Twenty years ago, two people who were very dear to me, my Grandmother and my Dad, passed away.
This year, I am mourning the loss of my Mother-in-Law and my friend, Nicole. They too were very dear to me.
My Dad died suddenly. He had a heart attack. I still remember that day and the days that followed. It was hard on all of us. I can say that after 20 years, I can finally talk about my Dad and not get emotional. Maybe I can start a conversation but then change the subject. Okay, I still get emotional. Don’t put me in a room with my sister and my brother and start talking about our Dad.

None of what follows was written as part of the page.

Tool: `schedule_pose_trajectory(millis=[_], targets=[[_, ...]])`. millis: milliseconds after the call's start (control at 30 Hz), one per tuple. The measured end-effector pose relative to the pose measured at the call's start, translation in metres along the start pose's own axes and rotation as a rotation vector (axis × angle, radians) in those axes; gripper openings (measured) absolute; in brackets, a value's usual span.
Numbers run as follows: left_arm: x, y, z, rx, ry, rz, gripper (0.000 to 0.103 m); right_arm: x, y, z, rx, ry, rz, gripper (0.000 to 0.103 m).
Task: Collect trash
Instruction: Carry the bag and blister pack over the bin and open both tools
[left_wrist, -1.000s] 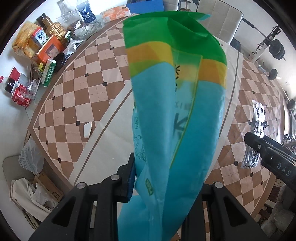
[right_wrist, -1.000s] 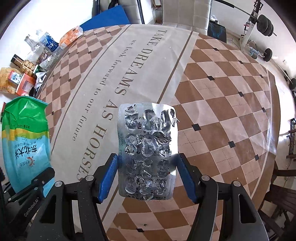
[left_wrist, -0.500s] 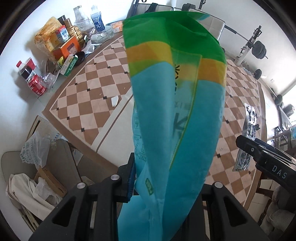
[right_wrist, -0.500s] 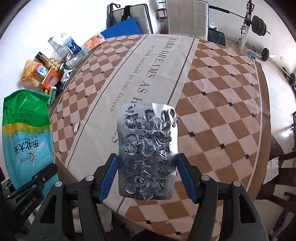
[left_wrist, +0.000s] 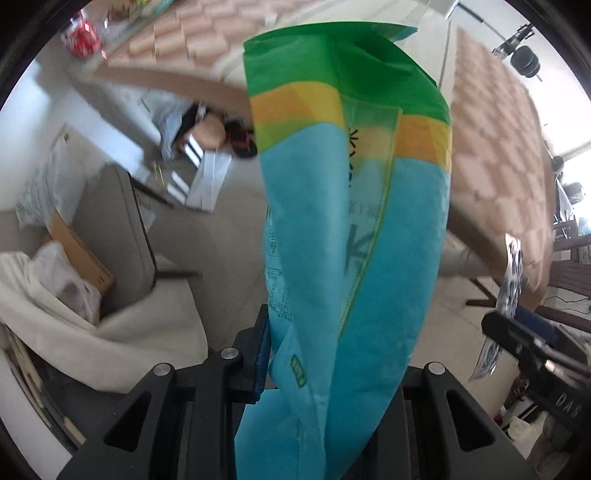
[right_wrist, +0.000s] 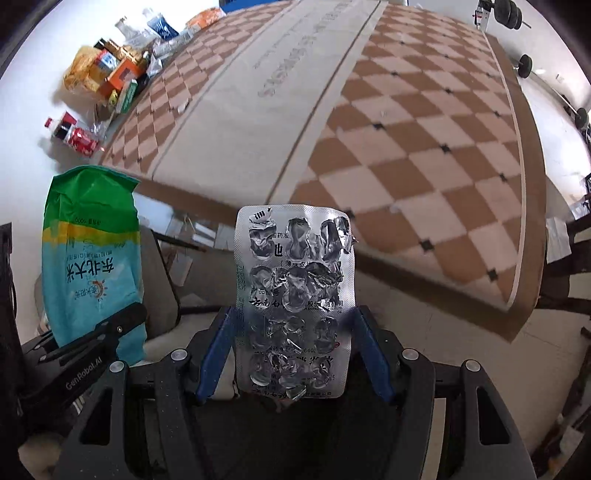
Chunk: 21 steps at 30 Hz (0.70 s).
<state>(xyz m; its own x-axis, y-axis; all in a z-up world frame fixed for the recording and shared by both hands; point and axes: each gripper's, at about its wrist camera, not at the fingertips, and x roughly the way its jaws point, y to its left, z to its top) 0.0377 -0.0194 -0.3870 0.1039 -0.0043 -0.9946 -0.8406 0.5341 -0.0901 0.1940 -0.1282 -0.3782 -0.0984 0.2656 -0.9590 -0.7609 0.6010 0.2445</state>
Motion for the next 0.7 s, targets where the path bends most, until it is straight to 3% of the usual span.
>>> schedule_pose_trajectory(millis=[133,300,500,700], targets=[[0.069,0.010,-0.006,-0.043,0.092,-0.031,0.024,0.061,-0.015,-0.040,0.007,0.112,-0.021,0.067],[0.185,0.018,0.004,-0.095,0.196,-0.083,0.024,0.164,-0.047,-0.070,0.032,0.199,-0.065,0.067],[0.333,0.027,0.020,-0.153,0.311,-0.138,0.024,0.309,-0.091,-0.085,0.133,0.273,-0.045,0.067],[0.411,0.022,0.029,-0.132,0.367,-0.182,0.029,0.423,-0.118,-0.080,0.179,0.313,-0.020,0.067]])
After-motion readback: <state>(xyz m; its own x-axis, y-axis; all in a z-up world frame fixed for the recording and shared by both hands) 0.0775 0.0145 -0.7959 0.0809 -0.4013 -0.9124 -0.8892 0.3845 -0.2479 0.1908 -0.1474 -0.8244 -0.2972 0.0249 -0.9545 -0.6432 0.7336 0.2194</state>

My Grandmother suffered before she died. She was diagnosed with ALS. She slowly withered away. Before she got ill, I went with her to a funeral. We were sitting in the funeral home, to give our respects and she turns to me and whispers, “I don’t want to die.” I started crying uncontrollably. She looks at me and asks, ”What is wrong with you? Everyone is staring at us!” I had to walk out.
My Mother-in-Law was diagnosed with dementia. We placed her in a home where she too slowly withered away. An active woman always attending her garden.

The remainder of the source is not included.